Throughout the process of examination and study of the bill, the intent has been to refine the political role on the road to approving the listing of endangered species. There is now a better balance than there was before when the bill was passed at second reading.

Another thrust was to reinforce volunteerism, contrary to what has been said by some in the House.

The third thrust was to set deadlines to ensure results. Deadlines are important. In this particular area time is of the essence in ensuring that a species is protected.

The final thrust was to increase the powers of the present and future Ministers of the Environment, so as to make him or her less dependent upon other departments or on the will of the Privy Council Office.

Those are roughly the thrusts we adopted in amending the bill as it stands before the House.
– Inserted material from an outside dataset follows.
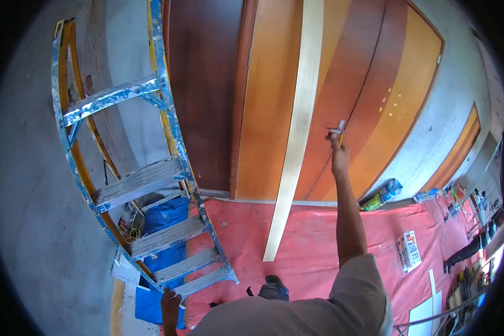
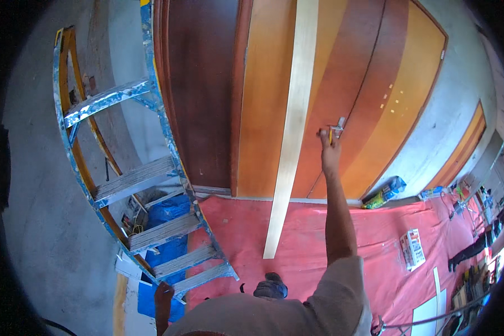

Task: The person prepares a thin strip of wood, picks it up, and carries it to a wall where they hold it in a curved position and mark a point on the wall with a pencil.

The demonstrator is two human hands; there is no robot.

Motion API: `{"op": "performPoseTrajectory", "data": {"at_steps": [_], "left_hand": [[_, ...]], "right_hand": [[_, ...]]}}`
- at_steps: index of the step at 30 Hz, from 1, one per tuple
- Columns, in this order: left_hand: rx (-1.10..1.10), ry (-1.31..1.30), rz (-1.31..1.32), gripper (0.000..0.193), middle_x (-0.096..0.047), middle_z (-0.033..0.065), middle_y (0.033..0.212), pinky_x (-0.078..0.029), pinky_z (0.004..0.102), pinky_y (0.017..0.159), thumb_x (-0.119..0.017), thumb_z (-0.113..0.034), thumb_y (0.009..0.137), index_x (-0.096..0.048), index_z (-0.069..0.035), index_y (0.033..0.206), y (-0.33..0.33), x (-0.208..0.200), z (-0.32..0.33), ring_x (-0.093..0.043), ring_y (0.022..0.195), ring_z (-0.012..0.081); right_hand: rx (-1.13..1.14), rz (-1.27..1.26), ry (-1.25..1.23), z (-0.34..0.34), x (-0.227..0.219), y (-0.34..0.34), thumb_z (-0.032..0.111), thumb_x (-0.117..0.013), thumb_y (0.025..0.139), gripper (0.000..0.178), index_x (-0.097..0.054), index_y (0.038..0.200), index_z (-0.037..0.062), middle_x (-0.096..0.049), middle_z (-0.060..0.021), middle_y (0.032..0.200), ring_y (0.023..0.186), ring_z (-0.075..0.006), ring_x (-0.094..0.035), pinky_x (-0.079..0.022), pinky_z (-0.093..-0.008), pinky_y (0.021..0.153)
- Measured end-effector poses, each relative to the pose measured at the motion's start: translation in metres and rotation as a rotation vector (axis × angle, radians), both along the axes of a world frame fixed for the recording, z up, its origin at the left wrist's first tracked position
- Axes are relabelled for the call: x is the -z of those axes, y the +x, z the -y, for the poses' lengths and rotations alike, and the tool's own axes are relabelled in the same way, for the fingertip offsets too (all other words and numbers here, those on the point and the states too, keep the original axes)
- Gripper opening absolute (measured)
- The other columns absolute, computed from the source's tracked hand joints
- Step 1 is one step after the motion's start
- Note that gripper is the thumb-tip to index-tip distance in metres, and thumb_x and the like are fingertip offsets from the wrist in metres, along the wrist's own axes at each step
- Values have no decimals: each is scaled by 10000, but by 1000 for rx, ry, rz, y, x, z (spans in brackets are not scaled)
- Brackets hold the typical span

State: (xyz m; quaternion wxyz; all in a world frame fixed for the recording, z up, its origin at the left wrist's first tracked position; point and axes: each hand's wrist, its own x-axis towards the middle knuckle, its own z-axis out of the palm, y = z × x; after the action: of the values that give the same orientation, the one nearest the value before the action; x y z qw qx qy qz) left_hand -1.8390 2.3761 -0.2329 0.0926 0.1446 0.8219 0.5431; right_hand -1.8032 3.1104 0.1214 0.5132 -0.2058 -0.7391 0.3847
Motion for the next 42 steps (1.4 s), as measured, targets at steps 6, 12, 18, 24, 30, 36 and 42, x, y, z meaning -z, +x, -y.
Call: {"op": "performPoseTrajectory", "data": {"at_steps": [6, 12, 18, 24, 30, 36, 42], "left_hand": [[-593, 95, 83, 540, -596, 148, 1229, -484, 382, 955, -685, -95, 879, -489, 2, 1373, 98, 39, -25, -580, 1128, 240], [-1010, 248, 298, 747, -580, 164, 1258, -497, 365, 955, -760, -217, 871, -375, 35, 1460, 224, -33, -163, -602, 1117, 234], [-1208, 156, 321, 774, -605, 193, 1244, -509, 370, 919, -732, -345, 892, -376, 41, 1459, 297, -94, -244, -602, 1116, 248], [-1305, 167, 188, 806, -606, 240, 1255, -516, 380, 905, -712, -398, 896, -357, 28, 1480, 346, -73, -259, -637, 1077, 286], [-1302, 278, 103, 806, -575, 227, 1309, -500, 383, 941, -697, -403, 910, -333, 14, 1496, 408, -86, -238, -594, 1149, 283], [-1347, 329, -165, 796, -543, 195, 1347, -479, 385, 991, -706, -374, 912, -320, -3, 1502, 467, -148, -201, -563, 1195, 253], [-1279, 383, -87, 785, -516, 146, 1353, -448, 389, 1026, -678, -350, 942, -273, -18, 1527, 545, -154, -177, -502, 1236, 239]], "right_hand": [[-142, -145, 142, -110, -6, -150, 446, -580, 967, 457, -647, 1173, 43, -673, -80, 1047, 956, -194, -616, -465, -369, 848], [-184, 0, 192, -120, -20, -220, 463, -607, 943, 508, -598, 1230, 44, -640, -99, 1120, 1015, -221, -595, -448, -380, 896], [-273, 53, 105, -66, -29, -234, 479, -634, 918, 576, -549, 1287, 45, -607, -118, 1194, 1074, -249, -574, -431, -391, 945], [-284, 50, -19, -36, -33, -167, 495, -662, 894, 657, -499, 1345, 46, -573, -137, 1267, 1134, -276, -552, -414, -402, 993], [-304, 61, -157, 25, -56, -46, 512, -689, 870, 746, -450, 1402, 47, -540, -156, 1341, 1193, -304, -531, -398, -413, 1042], [-658, 134, -186, 160, -57, 63, 528, -716, 845, 841, -401, 1459, 48, -507, -175, 1414, 1252, -332, -510, -381, -424, 1091], [-966, 224, 145, 292, -36, 76, 458, -678, 910, 636, -567, 1278, -48, -643, -198, 1186, 1038, -278, -632, -517, -367, 881]]}}
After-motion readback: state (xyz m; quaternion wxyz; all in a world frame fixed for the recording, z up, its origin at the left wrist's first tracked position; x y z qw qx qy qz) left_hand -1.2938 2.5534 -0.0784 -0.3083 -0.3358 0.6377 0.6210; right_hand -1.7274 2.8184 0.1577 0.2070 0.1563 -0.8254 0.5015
The government unfortunately is trying to undo the work done by the majority of committee members. I must ask for the support of the House to resist such a move.

There was an interesting intervention yesterday by the member for Halton who made an excellent contribution to the committee's work. He was quite right when he said that he was sure that if anyone ran over a burrowing hole with a mower, or a peregrine falcon with his car, there would be no chance of his being charged. I am glad he made that point because it rebuts allegations, assumptions and wrong interpretations made mostly by members of the official opposition who are trying to instill fear and unnecessary concerns on the population by interpreting the bill in a manner that is totally incorrect. I am grateful for that and I applaud him.

I would also like to put to rest the concerns he raised in his speech yesterday. He spoke about the possibility of a polarization between rural and urban Canadians, a split in attitudes. The majority of committee members who voted for the changes which are now incorporated in the bill as reported to the House are rural members.

In the remaining two minutes I would like to rebut, in a gentle form of course, the intervention by the member for St. Albert who spoke about the socioeconomic costs. He has to make up his mind as to whether action is needed, even when it has some economic consequences, because if action is not taken, there are very serious health consequences.

Too often the term socioeconomic costs has been used in a loose manner in this debate. It is also a concept that is inserted too often in the bill itself.

In the context of the bill it means that socioeconomic costs in a certain form are a sword of Damocles. Madam Speaker, you would remember Damocles better than I, not because of age but because of your culture. The sword of Damocles is the economic interest that could take precedence over the decision to declare a species endangered. This is important to remember.

For example, imagine that scientists recommend that cod should be declared as an endangered species because it has been so exploited for socioeconomic reasons that it is now endangered. We can imagine the surprise in finding in the bill numerous references to socioeconomic considerations as reasons for not declaring a species endangered. Unfortunately many clauses in the bill are peppered with this contradiction.

If we lost the cod it would be because of socioeconomic considerations to a point where a moratorium had to be invoked. It would no longer be possible to say we must continue with the cod fishery in order to maintain the socioeconomic conditions of the villages in Newfoundland. At a certain point the resource would collapse.

Therefore to use socioeconomic considerations as a crutch is a very dangerous approach.

The member for St. Albert demonstrated it this morning in his intervention. At a certain point he has to make up his mind. When there are certain situations where the socioeconomic considerations can no longer be invoked because the species, the environment or human health are at such risk, difficult decisions have to be made because the socioeconomic considerations can no longer help us out.